● **Your objective**
Wherever the line with "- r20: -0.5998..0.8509" sits in the listing below, transcribe from it up to and including the line with "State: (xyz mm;", exactly, and leave the remaining lines out.
+++ Recorded data
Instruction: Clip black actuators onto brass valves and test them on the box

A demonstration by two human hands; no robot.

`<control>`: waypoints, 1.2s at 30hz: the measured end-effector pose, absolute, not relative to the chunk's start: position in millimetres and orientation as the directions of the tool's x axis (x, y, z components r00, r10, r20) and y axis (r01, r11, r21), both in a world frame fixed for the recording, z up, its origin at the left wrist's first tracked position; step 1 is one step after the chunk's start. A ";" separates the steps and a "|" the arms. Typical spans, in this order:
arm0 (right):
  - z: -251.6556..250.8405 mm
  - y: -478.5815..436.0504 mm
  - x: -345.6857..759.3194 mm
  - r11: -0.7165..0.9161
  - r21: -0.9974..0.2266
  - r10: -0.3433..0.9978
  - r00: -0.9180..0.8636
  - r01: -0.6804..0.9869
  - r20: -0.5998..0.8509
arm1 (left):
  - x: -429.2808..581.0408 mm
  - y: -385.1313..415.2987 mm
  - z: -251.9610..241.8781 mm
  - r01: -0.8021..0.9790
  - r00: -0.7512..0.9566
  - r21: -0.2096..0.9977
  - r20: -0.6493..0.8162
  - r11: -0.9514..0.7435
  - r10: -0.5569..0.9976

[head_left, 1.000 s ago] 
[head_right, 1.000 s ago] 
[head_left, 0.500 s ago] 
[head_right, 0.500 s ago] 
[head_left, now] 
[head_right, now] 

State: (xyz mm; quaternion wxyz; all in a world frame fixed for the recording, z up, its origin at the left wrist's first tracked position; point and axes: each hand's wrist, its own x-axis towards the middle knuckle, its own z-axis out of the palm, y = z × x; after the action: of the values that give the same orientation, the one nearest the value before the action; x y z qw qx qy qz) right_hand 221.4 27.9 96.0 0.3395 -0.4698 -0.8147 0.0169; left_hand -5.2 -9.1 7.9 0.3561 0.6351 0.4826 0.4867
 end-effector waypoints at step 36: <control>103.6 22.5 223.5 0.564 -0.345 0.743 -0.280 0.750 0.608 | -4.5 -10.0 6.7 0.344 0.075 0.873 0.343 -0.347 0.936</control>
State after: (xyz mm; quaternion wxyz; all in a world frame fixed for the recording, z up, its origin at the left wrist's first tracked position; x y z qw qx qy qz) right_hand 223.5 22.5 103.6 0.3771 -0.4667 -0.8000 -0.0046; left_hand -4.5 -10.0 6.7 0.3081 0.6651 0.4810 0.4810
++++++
● **Written reply**
  - r20: -0.5998..0.8509
arm1 (left):
  - x: -429.2808..581.0408 mm
  - y: -385.1313..415.2987 mm
  - z: -251.9610..241.8781 mm
  - r01: -0.8021..0.9790
  - r00: -0.7512..0.9566
  - r21: -0.2096..0.9977
  - r20: -0.6493..0.8162
  - r11: -0.9514..0.7435
  - r10: -0.5569..0.9976

[head_left, 1.000 s ago] 
[head_right, 1.000 s ago] 
[head_left, 0.500 s ago] 
[head_right, 0.500 s ago] 
[head_left, now] 
[head_right, now] 

State: (xyz mm; quaternion wxyz; all in a world frame fixed for the recording, z up, its origin at the left wrist's first tracked position; point and axes: each hand's wrist, its own x-axis towards the middle knuckle, its own z-axis out of the palm, y = z × x; after the action: of the values that give the same orientation, the one nearest the value before the action; x y z qw qx qy qz) right_hand 221.4 27.9 96.0 0.3395 -0.4698 -0.8147 0.0169; left_hand -5.2 -9.1 7.9 0.3561 0.6351 0.4826 0.4867

The exercise is done, and nothing more is needed.